Below are 3 nicely formatted storage events:
Event 1 | Event 2 | Event 3 |
Index = storage | Index = storage | Index = storage |
Time = 2019-08-05 00:00:00 | Time = 2019-08-05 00:10:00 | Time = 2019-08-05 00:20:00 |
StorageServerName = EU_1 | StorageServerName = EU_1 | StorageServerName = EU_2 |
CapacityUsedGB = 550 | CapacityUsedGB = 600 | CapacityUsedGB = 990 |
CapacityTotalGB = 1000 | CapacityTotalGB = 1000 | CapacityTotalGB = 1000 |
It should be clear from these events what the fields mean. For example, notice that Event 3 is about a server called EU_2, and around 20 past midnight this storage server had only 10 GB available space. We are now capable to give meaning to these events, like we give meaning to sentences with words in a particular order.
What more is there to the collecting of data? Be careful when ingesting data, since besides creating nice events you need to think about other factors as well. For example, how do you handle duplicate or missing data? And is it easy to combine this data with other types of data? Have you thought about cleaning data (for example, transforming “---$X$ 5 AUG 19 10.00 $X$---" into “Time = 2019-08-05 10:00:00”)?
Also think about error handling, licensing, security, documentation, etc…
As you can see, collecting data into a data lake is no easy task. However, by iterating on it step by step you will end up with a mature product. Just like raising a child until it reaches adulthood.
2. Data usage
Back to the baby-example: when it is able to make sense of the world, you can now interact with it. Or to put it in business language: you now have a well-structured data lake and are ready to discover insights and deliver value – for example create a prediction for capacity management.
First of all, you need to check if you have all the information you need. For example, from the compute data you can see how many physical hosts there are, where they are located and how much CPU and Memory they consume. But you can’t see which Virtual Machines are on them. This can be because you forgot to collect this data, in which case you should go back to the previous step, just like children who sometimes have to repeat a class because they forgot to study. Or the sources of the collected data aren’t linked yet. In practice this often is a difficult step, as registration systems are not always completely up to date, have missing fields or follow a different structure. Once you have figured out how to combine all the data together, you are ready to generate value and insights from the data.

Mostly, you start by creating a dashboard. This is useful to validate the data, as well as broadening the understanding of the data. Together with your customer you think of what visuals might help in determining capacity risks quicker. It might take a while to get it right, as often it is hard to define in advance which results will help most.
When dashboards are in place, it is time to advance to the next phase. Like a child goes from primary school to secondary school and then possibly university.
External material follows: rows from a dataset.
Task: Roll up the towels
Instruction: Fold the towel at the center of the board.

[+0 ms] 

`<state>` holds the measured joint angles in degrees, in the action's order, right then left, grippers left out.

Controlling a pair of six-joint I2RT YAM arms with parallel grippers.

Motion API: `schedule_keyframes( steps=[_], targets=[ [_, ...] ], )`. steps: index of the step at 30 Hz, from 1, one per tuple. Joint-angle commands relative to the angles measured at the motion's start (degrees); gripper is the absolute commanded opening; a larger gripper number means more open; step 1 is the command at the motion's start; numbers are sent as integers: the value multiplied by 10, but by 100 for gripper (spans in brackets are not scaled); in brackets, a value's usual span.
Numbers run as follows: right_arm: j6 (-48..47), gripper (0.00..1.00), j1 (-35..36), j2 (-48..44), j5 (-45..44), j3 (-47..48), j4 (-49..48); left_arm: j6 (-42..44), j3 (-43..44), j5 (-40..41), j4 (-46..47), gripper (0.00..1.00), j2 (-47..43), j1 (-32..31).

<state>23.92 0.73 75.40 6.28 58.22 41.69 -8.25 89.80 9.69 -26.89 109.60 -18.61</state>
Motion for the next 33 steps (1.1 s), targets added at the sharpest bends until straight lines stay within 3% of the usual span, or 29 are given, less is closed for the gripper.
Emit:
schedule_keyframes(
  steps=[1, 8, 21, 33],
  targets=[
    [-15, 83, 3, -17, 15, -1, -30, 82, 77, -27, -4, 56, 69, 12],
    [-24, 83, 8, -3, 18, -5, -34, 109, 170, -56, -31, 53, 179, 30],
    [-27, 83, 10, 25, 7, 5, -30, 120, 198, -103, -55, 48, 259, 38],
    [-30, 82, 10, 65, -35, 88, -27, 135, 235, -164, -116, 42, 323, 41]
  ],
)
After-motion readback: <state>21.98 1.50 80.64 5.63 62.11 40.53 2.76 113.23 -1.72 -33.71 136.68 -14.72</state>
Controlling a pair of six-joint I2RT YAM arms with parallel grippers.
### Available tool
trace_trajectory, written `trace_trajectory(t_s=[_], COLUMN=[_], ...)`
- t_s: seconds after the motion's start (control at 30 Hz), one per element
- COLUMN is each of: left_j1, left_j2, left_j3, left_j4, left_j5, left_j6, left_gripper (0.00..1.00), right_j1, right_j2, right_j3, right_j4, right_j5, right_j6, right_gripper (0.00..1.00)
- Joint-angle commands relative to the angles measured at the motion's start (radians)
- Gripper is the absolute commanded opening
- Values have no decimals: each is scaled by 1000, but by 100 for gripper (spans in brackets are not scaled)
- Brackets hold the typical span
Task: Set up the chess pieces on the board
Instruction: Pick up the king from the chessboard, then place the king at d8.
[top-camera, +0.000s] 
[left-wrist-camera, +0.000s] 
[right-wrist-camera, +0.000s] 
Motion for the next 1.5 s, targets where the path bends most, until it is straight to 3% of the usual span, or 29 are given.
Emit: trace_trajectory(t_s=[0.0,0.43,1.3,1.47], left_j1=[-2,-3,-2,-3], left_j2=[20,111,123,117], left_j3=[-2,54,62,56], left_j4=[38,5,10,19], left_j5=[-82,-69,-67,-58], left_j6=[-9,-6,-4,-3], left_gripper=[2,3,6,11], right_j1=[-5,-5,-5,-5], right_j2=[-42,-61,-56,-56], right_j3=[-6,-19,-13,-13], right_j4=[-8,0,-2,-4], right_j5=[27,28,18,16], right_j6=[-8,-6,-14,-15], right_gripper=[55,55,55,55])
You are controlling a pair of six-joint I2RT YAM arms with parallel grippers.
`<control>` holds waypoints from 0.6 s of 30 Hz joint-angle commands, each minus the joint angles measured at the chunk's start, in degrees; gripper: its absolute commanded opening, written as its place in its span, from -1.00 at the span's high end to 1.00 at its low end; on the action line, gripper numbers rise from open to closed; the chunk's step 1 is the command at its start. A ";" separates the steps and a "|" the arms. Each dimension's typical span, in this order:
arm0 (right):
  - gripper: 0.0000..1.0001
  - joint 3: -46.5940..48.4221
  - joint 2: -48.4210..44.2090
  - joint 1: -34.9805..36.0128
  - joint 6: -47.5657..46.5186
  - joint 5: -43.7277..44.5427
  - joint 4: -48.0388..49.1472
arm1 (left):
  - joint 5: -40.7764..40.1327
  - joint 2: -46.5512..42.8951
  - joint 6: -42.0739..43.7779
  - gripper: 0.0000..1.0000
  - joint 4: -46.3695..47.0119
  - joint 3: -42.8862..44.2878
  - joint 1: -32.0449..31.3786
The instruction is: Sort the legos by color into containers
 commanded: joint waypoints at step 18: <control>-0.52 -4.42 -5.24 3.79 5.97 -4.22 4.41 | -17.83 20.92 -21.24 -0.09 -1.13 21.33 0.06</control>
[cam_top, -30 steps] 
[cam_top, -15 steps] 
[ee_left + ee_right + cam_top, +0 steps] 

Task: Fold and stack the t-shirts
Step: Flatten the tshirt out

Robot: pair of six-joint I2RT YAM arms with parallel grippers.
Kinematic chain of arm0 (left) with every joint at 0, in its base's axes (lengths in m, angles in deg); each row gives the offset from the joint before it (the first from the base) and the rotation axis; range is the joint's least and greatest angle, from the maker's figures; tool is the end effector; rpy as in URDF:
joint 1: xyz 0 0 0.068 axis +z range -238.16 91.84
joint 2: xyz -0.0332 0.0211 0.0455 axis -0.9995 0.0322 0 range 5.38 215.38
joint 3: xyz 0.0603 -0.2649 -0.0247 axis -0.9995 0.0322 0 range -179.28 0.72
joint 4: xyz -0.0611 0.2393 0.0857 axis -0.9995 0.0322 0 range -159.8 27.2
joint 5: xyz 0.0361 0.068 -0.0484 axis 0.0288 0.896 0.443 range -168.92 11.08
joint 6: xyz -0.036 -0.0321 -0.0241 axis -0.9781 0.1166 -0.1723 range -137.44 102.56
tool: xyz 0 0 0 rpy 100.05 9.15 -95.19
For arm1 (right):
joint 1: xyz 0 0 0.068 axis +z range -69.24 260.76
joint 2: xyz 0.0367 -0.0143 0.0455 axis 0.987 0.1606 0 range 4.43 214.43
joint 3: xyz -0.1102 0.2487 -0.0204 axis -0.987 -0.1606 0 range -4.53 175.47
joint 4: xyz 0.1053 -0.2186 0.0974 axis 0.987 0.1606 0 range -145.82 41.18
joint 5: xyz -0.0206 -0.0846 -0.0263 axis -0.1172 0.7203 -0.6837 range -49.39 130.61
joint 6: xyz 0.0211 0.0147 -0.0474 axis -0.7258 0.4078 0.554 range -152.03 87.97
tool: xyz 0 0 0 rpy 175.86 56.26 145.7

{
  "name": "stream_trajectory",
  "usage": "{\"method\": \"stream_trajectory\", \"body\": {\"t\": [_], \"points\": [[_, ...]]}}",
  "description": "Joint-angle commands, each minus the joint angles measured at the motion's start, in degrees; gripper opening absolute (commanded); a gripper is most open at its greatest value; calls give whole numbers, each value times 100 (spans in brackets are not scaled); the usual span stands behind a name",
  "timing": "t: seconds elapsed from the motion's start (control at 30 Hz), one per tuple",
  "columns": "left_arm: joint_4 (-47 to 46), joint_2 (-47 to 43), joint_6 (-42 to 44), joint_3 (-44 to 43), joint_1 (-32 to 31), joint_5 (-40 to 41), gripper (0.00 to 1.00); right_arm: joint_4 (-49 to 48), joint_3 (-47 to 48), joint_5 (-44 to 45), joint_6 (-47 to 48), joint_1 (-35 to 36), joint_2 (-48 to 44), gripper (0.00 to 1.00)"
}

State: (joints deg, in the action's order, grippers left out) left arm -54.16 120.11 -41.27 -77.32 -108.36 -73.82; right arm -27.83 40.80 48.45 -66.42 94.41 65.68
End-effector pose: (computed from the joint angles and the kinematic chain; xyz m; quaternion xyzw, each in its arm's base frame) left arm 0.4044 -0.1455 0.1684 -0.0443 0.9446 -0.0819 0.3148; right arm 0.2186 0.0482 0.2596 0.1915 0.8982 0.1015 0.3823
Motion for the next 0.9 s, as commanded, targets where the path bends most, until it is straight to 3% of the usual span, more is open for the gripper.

In business, this means answering more difficult but important questions to obtain more valuable results. For capacity planning, it is important to order new equipment before reaching unstable levels. Because we need to prevent a bad situation from happening, a scheduled report or alert works much better than a static dashboard. Since if nobody looks at the dashboard the bad situation can be missed completely, whereas an alert is always triggered at the right time. In order to determine when to order new equipment, we need to make calculations based on supply and demand. The challenge is that supply and demand are often incomplete and very volatile, meaning that we should use smart algorithms to find a practical solution. Also, the interoperability of the entire stack makes it quite hard to alert correctly and in time on when and what to order.
Alerting already adds value, but there is still more value to be gained. Capacity management is something that should be planned, instead of treated as trying to prevent incidents. This makes predictions of the future necessary. Not only predictions to define when to order new hardware, but also about dividing load across systems, looking at spare parts, indicating where there is still free space, and redistributing clusters in order to save cost. This already helps to prevent problems before they would pop up, and simultaneously saves money by using a smart allocation of resources. Just like young adults balance their time in order to be healthy, complete their study, go out with friends and have fun.
The final step is to create some form of automated capacity planning. Long before there is a capacity risk, it should be automatically checked if there are spare parts available that can support a predicted new load, or if re-balancing might solve the issue. If this is not the case, then a new order will be created automatically, and a alerting mail is sent to an engineer, including a report for the engineer to approve or decline. Humans should never be phased out completely, as capacity management mistakes can cost large sums of money. Despite their usefulness in the modern world, always be careful with fully automated algorithms .
Conclusions
I hope this blog explained how Data Scientists transform data into value based on this IT Stack example. But as you might have noticed from the introduction, the most value that can ever be produced from all kinds of different data, is you!